“‘And after that he gave unto them judges about the space of four hundred and fifty years, until Samuel the prophet. And afterward they desired a king: and God gave unto them Saul the son of Cis.'” In the Book of Acts, the Apostle Paul thus abbreviates the transition, in ancient Israel, from rule by judges to rule by kings–a transition which, Bible readers will remember, did not work out entirely well, at least in the short term. A new book from Princeton University Press, The Beginning of Politics: Power in the Biblical Book of Samuel, by NYU Law professors Moshe Halbertal and Stephen Holmes, describes the political themes in the Biblical story. The publisher’s description is below:
New insights into how the Book of Samuel offers a timeless meditation on the dilemmas of statecraft
The Book of Samuel is universally acknowledged as one of the supreme achievements of biblical literature. Yet the book’s anonymous author was more than an inspired storyteller. The author was also an uncannily astute observer of political life and the moral compromises and contradictions that the struggle for power inevitably entails.

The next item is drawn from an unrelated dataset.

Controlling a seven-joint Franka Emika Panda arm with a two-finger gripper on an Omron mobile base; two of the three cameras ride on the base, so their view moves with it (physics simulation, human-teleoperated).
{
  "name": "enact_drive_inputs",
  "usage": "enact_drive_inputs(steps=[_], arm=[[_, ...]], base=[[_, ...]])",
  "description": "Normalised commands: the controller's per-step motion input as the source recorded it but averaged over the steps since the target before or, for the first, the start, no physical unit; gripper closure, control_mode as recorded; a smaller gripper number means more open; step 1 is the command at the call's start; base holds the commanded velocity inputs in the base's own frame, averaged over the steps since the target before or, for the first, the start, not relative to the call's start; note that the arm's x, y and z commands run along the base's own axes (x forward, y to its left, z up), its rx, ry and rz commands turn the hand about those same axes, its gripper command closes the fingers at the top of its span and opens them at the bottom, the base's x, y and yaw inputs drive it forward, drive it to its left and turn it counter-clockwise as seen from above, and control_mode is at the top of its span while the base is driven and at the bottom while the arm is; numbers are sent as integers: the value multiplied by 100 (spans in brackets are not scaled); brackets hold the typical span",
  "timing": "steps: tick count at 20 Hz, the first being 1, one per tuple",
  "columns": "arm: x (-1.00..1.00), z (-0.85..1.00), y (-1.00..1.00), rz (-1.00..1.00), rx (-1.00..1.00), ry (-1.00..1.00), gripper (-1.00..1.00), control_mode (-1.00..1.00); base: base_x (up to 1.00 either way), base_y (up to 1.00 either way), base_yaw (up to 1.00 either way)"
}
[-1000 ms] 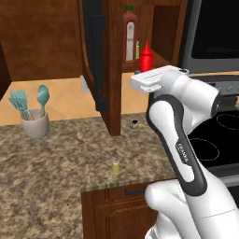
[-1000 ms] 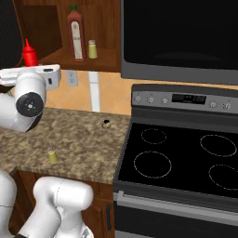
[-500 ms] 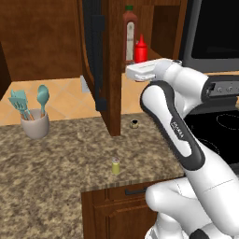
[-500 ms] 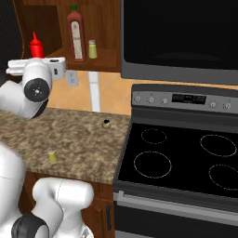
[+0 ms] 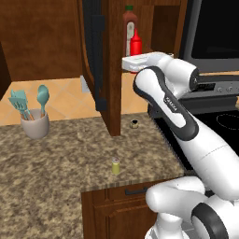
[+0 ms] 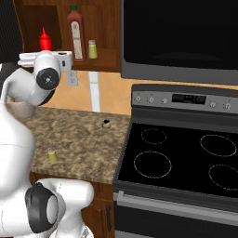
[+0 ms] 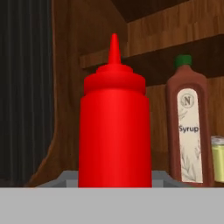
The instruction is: Put the shaker and condiment bottle from the counter next to their counterparts in the cabinet.
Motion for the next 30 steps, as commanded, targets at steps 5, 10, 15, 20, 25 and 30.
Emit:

The Beginning of Politics mines the story of Israel’s first two kings to unearth a natural history of power, providing a forceful new reading of what is arguably the first and greatest work of Western political thought.

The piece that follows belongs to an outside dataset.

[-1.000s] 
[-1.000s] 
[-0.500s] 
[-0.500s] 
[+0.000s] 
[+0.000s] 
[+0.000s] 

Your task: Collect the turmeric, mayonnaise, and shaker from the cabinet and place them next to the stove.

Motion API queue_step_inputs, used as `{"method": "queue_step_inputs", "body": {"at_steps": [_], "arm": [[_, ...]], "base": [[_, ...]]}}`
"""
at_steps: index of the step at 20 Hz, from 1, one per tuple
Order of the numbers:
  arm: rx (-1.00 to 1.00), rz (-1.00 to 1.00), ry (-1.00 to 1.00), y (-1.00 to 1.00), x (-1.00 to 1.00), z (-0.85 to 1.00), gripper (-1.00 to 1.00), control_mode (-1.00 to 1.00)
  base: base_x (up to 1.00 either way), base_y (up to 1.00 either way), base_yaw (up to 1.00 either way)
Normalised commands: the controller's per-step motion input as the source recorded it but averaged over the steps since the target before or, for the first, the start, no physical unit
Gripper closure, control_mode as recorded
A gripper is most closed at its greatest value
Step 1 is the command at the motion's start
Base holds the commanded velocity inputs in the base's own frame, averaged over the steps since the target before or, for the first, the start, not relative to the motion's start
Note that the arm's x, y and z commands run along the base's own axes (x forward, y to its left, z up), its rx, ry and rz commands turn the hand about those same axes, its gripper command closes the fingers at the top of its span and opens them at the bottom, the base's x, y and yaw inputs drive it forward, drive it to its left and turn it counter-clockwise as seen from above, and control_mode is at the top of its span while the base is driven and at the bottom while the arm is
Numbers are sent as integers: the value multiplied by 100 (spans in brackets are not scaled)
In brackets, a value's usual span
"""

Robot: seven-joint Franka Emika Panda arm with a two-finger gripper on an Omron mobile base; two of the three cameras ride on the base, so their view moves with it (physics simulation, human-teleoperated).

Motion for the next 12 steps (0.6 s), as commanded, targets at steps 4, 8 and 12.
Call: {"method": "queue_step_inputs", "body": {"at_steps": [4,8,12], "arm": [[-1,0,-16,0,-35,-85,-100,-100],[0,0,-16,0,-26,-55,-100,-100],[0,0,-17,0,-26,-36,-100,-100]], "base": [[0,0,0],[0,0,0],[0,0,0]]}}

Moshe Halbertal and Stephen Holmes show how the beautifully crafted narratives of Saul and David cut to the core of politics, exploring themes that resonate wherever political power is at stake. Through stories such as Saul’s madness, David’s murder of Uriah, the rape of Tamar, and the rebellion of Absalom, the book’s author deepens our understanding not only of the necessity of sovereign rule but also of its costs—to the people it is intended to protect and to those who wield it. What emerges from the meticulous analysis of these narratives includes such themes as the corrosive grip of power on those who hold and compete for power; the ways in which political violence unleashed by the sovereign on his own subjects is rooted in the paranoia of the isolated ruler and the deniability fostered by hierarchical action through proxies; and the intensity with which the tragic conflict between political loyalty and family loyalty explodes when the ruler’s bloodline is made into the guarantor of the all-important continuity of sovereign power.
The Beginning of Politics is a timely meditation on the dark side of sovereign power and the enduring dilemmas of statecraft.